**What is expected:**
Everything from the line containing "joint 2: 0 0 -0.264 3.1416" through the end of the entries below must be set down exactly, and nothing else.

===== Data section =====

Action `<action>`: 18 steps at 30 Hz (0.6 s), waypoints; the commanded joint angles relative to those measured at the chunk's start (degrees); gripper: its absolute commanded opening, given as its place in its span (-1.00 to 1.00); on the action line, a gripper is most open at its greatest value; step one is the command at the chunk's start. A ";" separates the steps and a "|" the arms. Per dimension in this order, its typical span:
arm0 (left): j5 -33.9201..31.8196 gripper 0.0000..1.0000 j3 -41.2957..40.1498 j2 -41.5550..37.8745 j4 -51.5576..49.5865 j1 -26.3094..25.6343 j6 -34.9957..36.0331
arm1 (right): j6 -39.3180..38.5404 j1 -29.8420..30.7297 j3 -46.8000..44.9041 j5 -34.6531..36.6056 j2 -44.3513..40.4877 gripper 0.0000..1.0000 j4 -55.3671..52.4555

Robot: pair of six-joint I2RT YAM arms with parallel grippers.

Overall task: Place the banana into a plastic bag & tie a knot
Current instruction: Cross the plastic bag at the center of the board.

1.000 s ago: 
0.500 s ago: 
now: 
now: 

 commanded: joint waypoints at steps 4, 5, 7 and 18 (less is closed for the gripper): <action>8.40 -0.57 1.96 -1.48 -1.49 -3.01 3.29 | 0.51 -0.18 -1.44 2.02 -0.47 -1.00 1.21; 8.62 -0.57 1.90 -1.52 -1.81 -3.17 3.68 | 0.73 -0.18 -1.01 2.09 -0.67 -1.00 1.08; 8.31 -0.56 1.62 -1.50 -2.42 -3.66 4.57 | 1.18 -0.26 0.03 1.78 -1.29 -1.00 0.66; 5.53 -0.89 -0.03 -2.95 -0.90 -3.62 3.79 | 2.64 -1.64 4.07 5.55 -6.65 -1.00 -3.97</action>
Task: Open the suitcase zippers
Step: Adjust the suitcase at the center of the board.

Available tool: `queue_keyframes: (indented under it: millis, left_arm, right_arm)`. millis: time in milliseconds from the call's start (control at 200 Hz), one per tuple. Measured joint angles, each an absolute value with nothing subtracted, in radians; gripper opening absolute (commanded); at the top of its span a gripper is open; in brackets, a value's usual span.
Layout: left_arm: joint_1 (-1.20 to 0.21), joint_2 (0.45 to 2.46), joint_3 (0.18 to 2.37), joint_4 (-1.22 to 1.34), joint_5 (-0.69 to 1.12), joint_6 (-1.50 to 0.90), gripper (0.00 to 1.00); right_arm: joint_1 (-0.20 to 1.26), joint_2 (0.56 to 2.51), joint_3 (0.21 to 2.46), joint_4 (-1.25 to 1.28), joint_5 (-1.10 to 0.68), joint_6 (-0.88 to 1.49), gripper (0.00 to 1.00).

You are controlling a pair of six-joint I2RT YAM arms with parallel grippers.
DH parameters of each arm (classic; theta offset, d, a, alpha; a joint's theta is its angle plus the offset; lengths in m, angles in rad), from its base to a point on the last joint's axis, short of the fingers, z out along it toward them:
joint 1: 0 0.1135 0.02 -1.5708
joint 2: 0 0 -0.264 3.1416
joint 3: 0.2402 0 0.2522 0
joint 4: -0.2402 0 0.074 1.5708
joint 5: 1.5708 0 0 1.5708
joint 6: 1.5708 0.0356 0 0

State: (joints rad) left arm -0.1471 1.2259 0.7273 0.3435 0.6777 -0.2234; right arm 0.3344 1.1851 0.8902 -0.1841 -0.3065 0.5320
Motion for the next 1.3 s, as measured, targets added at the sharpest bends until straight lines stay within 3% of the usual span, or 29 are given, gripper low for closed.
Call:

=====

**Task answer:**
joint 2: 0 0 -0.264 3.1416
joint 3: 0.2402 0 0.2522 0
joint 4: -0.2402 0 0.074 1.5708
joint 5: 1.5708 0 0 1.5708
joint 6: 1.5708 0.0356 0 0

State: (joints rad) left arm -0.1471 1.2259 0.7273 0.3435 0.6777 -0.2234; right arm 0.3344 1.1851 0.8902 -0.1841 -0.3065 0.5320
Motion for the next 1.3 s, as measured, targets added at the sharpest bends until straight lines stay within 3% of the usual span, or 29 are given, gripper low for closed.
Call:

No additional work is needed on this exercise.